» **ABOUT THIS TASK**: Every line from the one with "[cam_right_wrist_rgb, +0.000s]" to the one with "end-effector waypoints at", including those two, is to be copied exactly; all other lines of the entries below are left out.

» **EXCERPTED RECORDS**:

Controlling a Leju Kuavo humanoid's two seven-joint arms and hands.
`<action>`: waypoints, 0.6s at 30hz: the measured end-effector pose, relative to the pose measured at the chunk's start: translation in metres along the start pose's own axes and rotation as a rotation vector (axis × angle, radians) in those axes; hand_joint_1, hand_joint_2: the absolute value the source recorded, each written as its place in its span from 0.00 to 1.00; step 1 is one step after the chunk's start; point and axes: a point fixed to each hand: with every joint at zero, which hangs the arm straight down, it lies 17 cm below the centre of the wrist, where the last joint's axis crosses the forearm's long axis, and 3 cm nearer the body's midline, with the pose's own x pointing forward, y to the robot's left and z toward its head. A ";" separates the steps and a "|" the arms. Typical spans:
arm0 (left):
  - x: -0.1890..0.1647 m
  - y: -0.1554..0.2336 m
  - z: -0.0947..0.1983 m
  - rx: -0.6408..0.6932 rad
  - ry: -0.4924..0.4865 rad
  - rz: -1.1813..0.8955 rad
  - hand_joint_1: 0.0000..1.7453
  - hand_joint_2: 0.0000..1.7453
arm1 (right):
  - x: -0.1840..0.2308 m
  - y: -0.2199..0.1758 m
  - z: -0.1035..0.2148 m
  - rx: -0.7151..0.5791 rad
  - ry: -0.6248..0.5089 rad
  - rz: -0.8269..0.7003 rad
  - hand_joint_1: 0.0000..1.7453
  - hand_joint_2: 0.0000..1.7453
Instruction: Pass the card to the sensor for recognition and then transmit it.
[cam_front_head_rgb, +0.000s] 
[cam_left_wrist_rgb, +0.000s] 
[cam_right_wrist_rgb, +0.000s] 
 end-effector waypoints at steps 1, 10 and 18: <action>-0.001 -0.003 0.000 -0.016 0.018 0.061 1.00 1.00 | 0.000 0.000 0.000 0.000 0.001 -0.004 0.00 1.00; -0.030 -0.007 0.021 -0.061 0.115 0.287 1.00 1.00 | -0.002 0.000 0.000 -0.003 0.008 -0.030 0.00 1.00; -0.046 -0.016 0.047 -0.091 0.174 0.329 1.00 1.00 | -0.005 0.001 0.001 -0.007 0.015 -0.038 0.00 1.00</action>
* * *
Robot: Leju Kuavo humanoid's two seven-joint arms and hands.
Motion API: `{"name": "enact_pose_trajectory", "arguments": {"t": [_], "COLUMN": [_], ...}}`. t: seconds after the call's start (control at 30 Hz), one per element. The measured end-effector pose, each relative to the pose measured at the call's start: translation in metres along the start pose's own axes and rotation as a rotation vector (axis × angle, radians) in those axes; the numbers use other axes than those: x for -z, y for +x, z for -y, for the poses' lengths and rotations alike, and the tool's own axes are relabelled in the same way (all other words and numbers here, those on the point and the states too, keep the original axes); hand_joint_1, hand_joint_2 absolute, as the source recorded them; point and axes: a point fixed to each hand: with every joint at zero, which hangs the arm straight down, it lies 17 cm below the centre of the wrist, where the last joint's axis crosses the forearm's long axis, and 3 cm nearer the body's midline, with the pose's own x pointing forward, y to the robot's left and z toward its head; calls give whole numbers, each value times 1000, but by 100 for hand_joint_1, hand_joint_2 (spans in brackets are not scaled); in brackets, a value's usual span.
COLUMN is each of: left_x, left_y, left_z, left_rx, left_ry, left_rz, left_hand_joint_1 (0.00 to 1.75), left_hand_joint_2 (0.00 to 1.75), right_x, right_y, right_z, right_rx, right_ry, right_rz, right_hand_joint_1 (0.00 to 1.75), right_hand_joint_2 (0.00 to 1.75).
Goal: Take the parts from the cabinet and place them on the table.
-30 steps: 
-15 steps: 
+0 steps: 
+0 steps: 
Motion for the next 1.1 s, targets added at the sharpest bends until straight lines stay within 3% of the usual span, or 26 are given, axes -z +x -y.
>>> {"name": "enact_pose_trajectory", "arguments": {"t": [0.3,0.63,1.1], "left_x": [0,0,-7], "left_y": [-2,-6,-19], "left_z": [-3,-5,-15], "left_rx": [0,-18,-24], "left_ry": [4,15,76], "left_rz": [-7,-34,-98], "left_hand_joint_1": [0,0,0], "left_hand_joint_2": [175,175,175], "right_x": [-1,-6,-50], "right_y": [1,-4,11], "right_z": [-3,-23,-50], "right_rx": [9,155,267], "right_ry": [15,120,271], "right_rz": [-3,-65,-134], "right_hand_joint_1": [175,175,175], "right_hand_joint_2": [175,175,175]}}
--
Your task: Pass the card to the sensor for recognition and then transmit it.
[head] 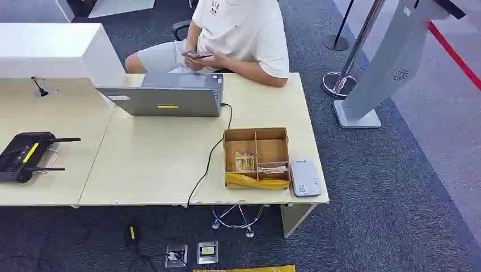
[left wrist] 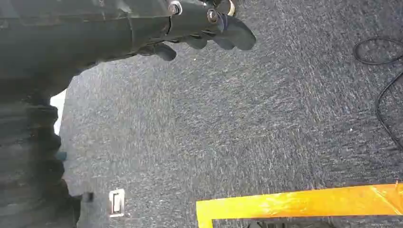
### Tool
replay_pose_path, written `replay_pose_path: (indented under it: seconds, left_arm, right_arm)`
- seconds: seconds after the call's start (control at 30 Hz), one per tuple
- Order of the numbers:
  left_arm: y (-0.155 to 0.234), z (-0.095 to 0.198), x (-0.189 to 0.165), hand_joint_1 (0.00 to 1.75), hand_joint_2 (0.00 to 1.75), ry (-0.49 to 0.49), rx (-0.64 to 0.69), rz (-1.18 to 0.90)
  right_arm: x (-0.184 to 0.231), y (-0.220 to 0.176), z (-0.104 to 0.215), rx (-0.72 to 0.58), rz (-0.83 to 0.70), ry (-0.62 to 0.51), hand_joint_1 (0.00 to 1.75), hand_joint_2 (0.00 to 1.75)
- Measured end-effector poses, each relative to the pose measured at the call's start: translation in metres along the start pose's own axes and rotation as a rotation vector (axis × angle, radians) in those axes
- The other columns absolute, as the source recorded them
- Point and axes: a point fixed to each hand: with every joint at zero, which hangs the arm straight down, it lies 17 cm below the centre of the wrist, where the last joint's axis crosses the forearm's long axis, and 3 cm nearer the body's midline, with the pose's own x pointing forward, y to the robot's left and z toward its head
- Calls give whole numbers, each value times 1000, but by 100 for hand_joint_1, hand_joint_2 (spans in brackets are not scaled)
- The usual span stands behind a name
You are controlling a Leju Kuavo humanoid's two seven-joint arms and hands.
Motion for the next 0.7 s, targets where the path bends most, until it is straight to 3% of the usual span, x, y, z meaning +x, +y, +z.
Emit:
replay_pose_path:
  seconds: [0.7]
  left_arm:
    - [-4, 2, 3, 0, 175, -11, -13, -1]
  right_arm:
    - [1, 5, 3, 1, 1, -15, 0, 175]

» **TASK RESULT**:
[cam_right_wrist_rgb, +0.000s] 
 end-effector waypoints at steps 1, 10 and 18: <action>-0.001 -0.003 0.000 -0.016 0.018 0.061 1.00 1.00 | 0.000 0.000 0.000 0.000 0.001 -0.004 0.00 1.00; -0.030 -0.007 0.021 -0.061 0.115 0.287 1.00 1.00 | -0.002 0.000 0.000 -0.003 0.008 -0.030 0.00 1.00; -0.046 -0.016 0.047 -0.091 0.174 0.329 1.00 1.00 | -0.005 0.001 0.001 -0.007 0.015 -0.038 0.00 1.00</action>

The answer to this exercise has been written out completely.